What you are asked to do
Without any of the pictures, transcribe all the lines below exactly.

─── Input material

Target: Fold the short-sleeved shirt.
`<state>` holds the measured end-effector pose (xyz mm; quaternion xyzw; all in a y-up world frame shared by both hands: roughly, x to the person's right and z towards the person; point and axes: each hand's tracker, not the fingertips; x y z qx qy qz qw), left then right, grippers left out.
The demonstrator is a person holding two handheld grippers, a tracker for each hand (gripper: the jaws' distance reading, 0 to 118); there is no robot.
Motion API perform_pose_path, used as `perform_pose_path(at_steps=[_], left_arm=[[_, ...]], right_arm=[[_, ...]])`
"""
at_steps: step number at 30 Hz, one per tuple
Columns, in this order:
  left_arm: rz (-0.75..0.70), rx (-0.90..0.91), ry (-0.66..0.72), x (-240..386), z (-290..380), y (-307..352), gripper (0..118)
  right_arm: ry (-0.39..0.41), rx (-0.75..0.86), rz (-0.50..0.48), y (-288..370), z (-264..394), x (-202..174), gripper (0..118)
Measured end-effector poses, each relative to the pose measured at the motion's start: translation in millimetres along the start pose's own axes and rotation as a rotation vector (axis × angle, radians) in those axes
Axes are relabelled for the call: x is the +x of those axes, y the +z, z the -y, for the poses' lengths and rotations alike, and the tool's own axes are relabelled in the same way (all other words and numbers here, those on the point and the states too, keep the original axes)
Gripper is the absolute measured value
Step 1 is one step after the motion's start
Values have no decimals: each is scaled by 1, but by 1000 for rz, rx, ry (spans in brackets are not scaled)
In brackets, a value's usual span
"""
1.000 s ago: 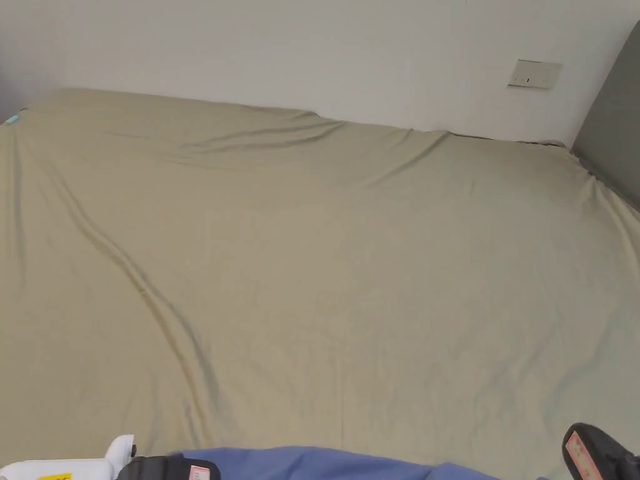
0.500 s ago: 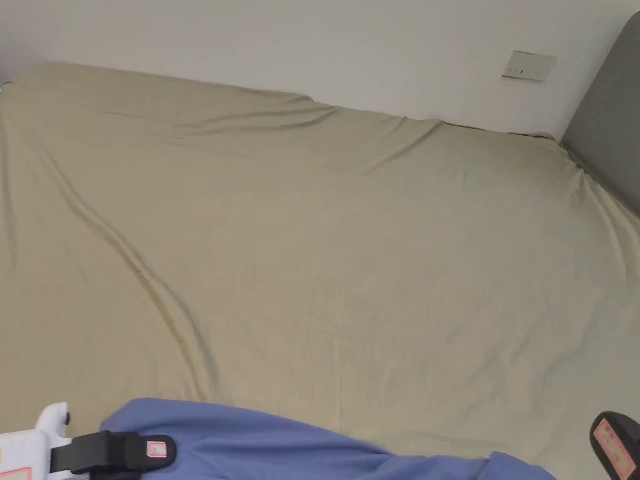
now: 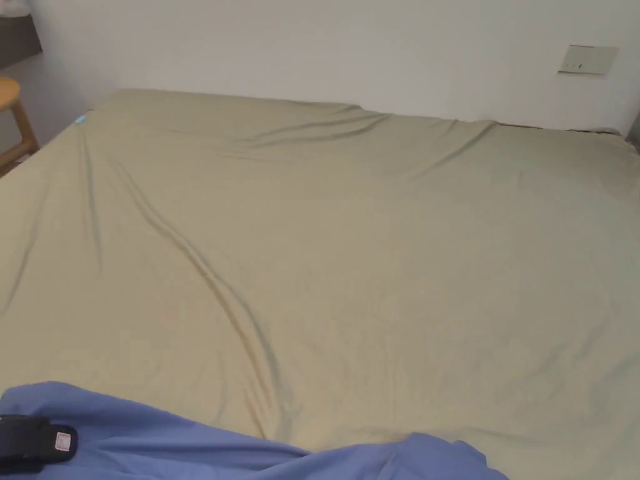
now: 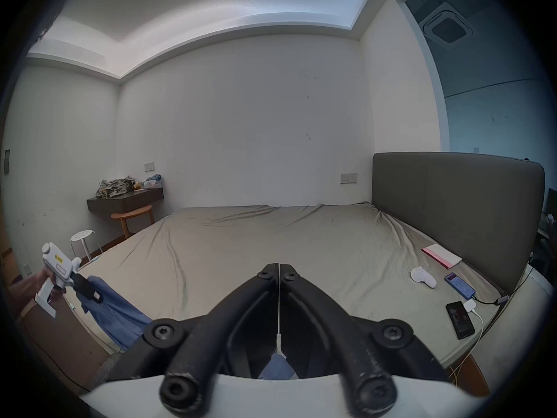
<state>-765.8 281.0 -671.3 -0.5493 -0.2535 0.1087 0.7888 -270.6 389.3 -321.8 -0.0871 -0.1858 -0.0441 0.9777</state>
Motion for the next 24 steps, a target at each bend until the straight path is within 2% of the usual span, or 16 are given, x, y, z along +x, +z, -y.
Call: perform_pose_path(at_steps=[3, 6, 8, 11, 13, 16, 17, 18, 19, 20, 22, 24], left_arm=[[-147, -64, -93, 41, -4, -22, 13], [-288, -71, -265, 93, 9, -62, 13], [-210, -121, -315, 118, 19, -94, 13], [-18, -222, -218, 142, 28, -136, 13], [-36, -246, -220, 151, 41, -170, 13], [-157, -157, -255, 163, 70, -199, 16], [-156, -101, -275, 165, 73, -193, 25], [-129, -71, -278, 165, 72, -183, 57], [-45, -46, -257, 165, 68, -168, 83], [32, -25, -222, 163, 65, -156, 91], [121, 68, -172, 161, 60, -122, 91], [108, 153, -165, 151, 52, -104, 91]], right_arm=[[-3, -4, -8, 1, 3, 1, 0], [-21, -7, -7, 4, 7, 3, 0], [-35, -9, 3, 7, 9, 7, 0], [-60, -21, 18, 12, 14, 15, 0], [-70, -30, 37, 16, 19, 22, 0], [-79, -39, 61, 23, 22, 34, 0], [-84, -42, 76, 25, 22, 38, 0], [-89, -44, 88, 26, 22, 41, 0], [-98, -43, 95, 28, 23, 46, 0], [-111, -40, 98, 30, 24, 51, 0], [-142, -39, 111, 33, 25, 59, 0], [-159, -21, 139, 37, 26, 64, 0]])
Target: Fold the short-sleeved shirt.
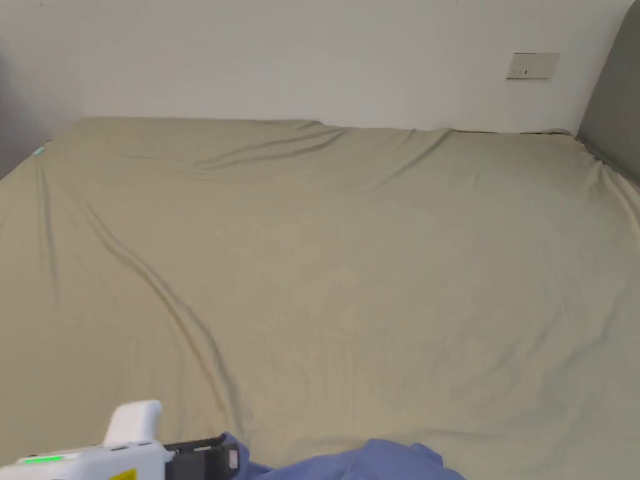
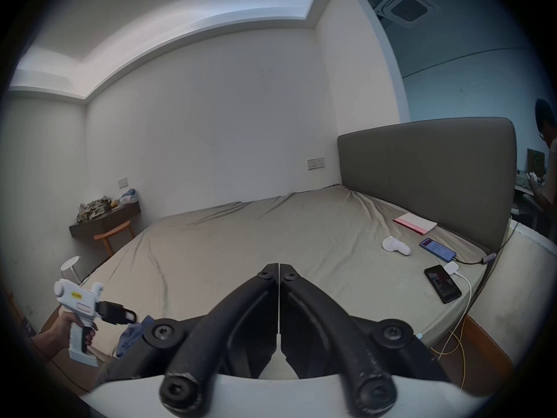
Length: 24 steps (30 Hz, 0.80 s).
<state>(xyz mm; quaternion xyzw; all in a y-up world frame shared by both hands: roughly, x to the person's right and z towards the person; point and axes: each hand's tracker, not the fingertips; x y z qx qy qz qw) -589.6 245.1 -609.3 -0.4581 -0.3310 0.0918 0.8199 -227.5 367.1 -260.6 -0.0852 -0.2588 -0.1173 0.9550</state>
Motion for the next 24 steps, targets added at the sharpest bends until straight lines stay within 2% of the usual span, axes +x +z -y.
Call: perform_pose_path(at_steps=[3, 4, 5, 6, 7, 8, 9, 13, 14, 17, 18, 19, 20, 21, 22, 23, 24], left_arm=[[-227, 106, 85, -8, -2, 4, 91], [-278, 113, 126, -13, -2, -5, 86], [-285, 4, 105, -15, -3, -16, 72], [-303, -58, 66, -13, 0, -30, 36], [-340, -90, 21, -13, 8, -50, 18], [-328, -88, -19, -6, 17, -60, 17], [-253, -120, -35, 1, 24, -66, 17], [-81, -209, 3, 33, 54, -94, 17], [-99, -213, -23, 42, 61, -97, 17], [-201, -139, -237, 58, 81, -97, 17], [-178, -146, -192, 56, 80, -96, 17], [-142, -142, -123, 49, 71, -89, 18], [-96, -142, -50, 40, 62, -81, 30], [-57, -123, 19, 30, 54, -73, 66], [0, -86, 95, 14, 43, -59, 89], [43, -51, 160, -5, 30, -44, 98], [69, -17, 209, -20, 21, -31, 98]], right_arm=[[-31, 14, 24, 4, 1, 10, 0], [-43, 17, 30, 6, 2, 13, 0], [-56, 17, 35, 7, 3, 15, 0], [-68, 13, 37, 8, 4, 18, 0], [-79, 7, 36, 9, 5, 22, 0], [-86, 1, 37, 10, 7, 25, 0], [-90, -4, 47, 10, 9, 27, 0], [-111, -27, 76, 15, 13, 30, 0], [-120, -31, 75, 16, 14, 31, 0], [-145, -45, 51, 18, 20, 35, 0], [-152, -58, 45, 17, 23, 34, 0], [-154, -73, 44, 14, 25, 34, 0], [-152, -79, 45, 13, 25, 31, 0], [-149, -82, 45, 13, 26, 29, 0], [-142, -83, 44, 13, 25, 27, 0], [-133, -80, 38, 13, 24, 26, 0], [-119, -76, 28, 13, 23, 25, 0]])
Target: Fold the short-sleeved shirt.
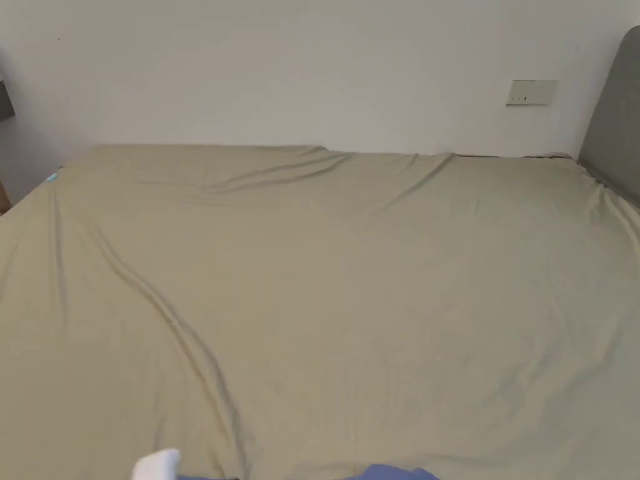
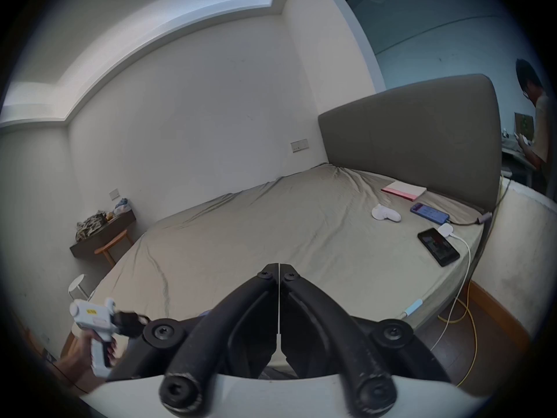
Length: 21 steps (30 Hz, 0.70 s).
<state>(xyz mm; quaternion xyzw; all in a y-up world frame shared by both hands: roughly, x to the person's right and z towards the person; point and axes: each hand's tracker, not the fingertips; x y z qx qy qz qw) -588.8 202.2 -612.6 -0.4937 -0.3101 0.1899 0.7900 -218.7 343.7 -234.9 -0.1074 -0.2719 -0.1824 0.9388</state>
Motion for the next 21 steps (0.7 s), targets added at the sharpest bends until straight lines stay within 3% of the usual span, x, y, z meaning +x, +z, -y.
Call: perform_pose_path(at_steps=[3, 6, 9, 11, 12, 13, 14, 16, 17, 19, 21], left_arm=[[-63, 40, 94, -33, -27, 25, 98], [-138, -162, 67, -70, -40, 17, 98], [29, -244, 129, -86, -30, -1, 102], [81, -136, 11, -84, -28, 5, 105], [183, -176, 60, -87, -29, 3, 98], [216, -248, 151, -87, -27, -5, 98], [87, -206, 125, -80, -23, -10, 96], [138, -162, 101, -72, -21, -1, 91], [138, -167, 123, -73, -23, 2, 85], [110, -174, 161, -76, -25, 12, 17], [122, -150, 154, -67, -18, 18, 17]], right_arm=[[97, 4, -24, -2, -9, -4, 0], [142, 12, -27, -4, -14, -5, 0], [148, 40, -71, 0, -12, -6, 0], [146, 42, -89, 3, -8, -9, 0], [148, 42, -99, 5, -5, -11, 0], [152, 39, -117, 7, -2, -12, 0], [154, 34, -127, 8, 1, -14, 0], [178, 11, -140, 8, 6, -18, 0], [193, 2, -143, 9, 8, -20, 0], [217, -14, -145, 8, 12, -24, 0], [230, -27, -160, 7, 12, -27, 0]])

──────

Response to the task
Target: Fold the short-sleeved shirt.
`<state>` holds the measured end-effector pose (xyz mm; quaternion xyzw; all in a y-up world frame shared by both hands: roughly, x to the person's right and z towards the person; point and axes: each hand's tracker, not the fingertips; x y z qx qy qz qw), left then right, grippers left out.
The demonstrator is a person holding two handheld grippers, a tracker for each hand (gripper: the jaws' distance reading, 0 to 118); there is no robot.
Motion API perform_pose_path, used as `perform_pose_path(at_steps=[_], left_arm=[[_, ...]], right_arm=[[_, ...]])`
"""
at_steps: step number at 30 Hz, one per tuple
Columns, in this order:
  left_arm: rz (-0.75..0.70), rx (-0.90..0.91), ry (-0.66..0.72), x (-240..386), z (-290..380), y (-307..352), gripper (0..118)
  right_arm: ry (-0.39..0.41), rx (-0.75..0.86), rz (-0.50..0.48), y (-288..370), z (-264..394), x (-202..174), gripper (0..118)
Measured end-effector poses, each relative to the pose measured at the motion's start: translation in millimetres along the start pose's own axes and rotation as a rotation vector (axis × angle, radians) in those axes
Axes are relabelled for the call: x is the +x of those axes, y the +z, z the -y, for the poses' lengths and rotations alike, and the tool's own axes are relabelled in the same way (all other words and numbers here, those on the point and the states too, keep the original axes)
Gripper is the absolute measured value
Step 1 is one step after the motion's start
Values have no decimals: each is scaled by 1, but by 1000 for rz, rx, ry (spans in brackets are not scaled)
In brackets, a value's usual span
"""
1.000 s ago: 
0.500 s ago: 
now: 
now: 
<state>-765.8 281.0 -671.3 -0.5493 -0.2535 0.1087 0.7888 -270.6 389.3 -321.8 -0.0871 -0.1858 -0.0441 0.9777</state>
Motion for the next 24 steps, a target at each bend until the straight path is within 2% of the usual span, or 16 are given, x, y, z along +x, +z, -y.
Call: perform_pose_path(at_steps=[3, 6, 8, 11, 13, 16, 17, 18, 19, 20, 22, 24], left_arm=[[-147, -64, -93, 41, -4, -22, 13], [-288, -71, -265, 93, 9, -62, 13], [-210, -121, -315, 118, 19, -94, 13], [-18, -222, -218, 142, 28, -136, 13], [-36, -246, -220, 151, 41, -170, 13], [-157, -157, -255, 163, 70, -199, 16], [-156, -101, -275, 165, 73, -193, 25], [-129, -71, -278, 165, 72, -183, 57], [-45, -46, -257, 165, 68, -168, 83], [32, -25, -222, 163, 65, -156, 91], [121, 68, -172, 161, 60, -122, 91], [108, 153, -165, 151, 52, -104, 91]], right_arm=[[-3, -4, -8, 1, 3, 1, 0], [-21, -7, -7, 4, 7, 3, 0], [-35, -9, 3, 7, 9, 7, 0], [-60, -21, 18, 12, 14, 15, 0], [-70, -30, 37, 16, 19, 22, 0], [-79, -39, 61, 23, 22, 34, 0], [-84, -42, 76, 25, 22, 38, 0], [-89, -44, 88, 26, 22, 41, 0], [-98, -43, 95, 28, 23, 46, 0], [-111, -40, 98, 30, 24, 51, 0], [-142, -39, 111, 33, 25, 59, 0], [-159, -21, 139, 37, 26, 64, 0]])
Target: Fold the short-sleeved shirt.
Length: 24 steps (30 Hz, 0.80 s).
<state>(xyz mm; quaternion xyzw; all in a y-up world frame shared by both hands: roughly, x to the person's right and z towards the person; point and axes: each hand's tracker, not the fingertips; x y z qx qy qz qw) -589.6 245.1 -609.3 -0.4581 -0.3310 0.0918 0.8199 -227.5 367.1 -260.6 -0.0852 -0.2588 -0.1173 0.9550</state>
Motion for the next 24 steps, targets added at the sharpest bends until straight lines stay within 2% of the usual span, axes +x +z -y.
Call: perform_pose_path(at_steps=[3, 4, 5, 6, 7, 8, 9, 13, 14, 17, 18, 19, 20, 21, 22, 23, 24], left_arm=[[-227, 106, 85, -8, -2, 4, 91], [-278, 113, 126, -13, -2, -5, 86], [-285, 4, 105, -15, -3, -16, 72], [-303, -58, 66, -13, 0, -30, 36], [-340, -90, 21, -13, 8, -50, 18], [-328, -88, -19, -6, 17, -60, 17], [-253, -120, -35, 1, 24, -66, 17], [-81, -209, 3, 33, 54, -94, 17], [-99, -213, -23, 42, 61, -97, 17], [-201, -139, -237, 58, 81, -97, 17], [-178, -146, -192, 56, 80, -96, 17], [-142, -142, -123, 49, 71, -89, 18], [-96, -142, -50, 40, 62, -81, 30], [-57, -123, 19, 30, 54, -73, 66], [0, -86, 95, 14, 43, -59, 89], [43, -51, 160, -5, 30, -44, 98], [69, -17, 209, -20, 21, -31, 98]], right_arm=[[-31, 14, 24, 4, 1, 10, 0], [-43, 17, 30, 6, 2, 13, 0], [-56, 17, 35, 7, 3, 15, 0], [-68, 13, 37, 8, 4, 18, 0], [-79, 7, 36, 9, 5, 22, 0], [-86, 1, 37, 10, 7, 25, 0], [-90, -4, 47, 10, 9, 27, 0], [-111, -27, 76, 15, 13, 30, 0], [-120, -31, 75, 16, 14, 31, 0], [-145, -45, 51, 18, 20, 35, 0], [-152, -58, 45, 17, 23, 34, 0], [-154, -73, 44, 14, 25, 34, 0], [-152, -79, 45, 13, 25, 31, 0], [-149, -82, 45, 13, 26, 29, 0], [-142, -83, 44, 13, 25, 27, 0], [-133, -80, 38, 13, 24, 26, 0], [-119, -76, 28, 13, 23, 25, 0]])
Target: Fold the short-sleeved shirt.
Length: 21 steps (30 Hz, 0.70 s).
<state>(xyz mm; quaternion xyzw; all in a y-up world frame shared by both hands: roughly, x to the person's right and z towards the person; point and axes: each hand's tracker, not the fingertips; x y z qx qy qz qw) -588.8 202.2 -612.6 -0.4937 -0.3101 0.1899 0.7900 -218.7 343.7 -234.9 -0.1074 -0.2719 -0.1824 0.9388</state>
Motion for the next 21 steps (0.7 s), targets added at the sharpest bends until straight lines stay within 3% of the usual span, x, y, z meaning +x, +z, -y.
Call: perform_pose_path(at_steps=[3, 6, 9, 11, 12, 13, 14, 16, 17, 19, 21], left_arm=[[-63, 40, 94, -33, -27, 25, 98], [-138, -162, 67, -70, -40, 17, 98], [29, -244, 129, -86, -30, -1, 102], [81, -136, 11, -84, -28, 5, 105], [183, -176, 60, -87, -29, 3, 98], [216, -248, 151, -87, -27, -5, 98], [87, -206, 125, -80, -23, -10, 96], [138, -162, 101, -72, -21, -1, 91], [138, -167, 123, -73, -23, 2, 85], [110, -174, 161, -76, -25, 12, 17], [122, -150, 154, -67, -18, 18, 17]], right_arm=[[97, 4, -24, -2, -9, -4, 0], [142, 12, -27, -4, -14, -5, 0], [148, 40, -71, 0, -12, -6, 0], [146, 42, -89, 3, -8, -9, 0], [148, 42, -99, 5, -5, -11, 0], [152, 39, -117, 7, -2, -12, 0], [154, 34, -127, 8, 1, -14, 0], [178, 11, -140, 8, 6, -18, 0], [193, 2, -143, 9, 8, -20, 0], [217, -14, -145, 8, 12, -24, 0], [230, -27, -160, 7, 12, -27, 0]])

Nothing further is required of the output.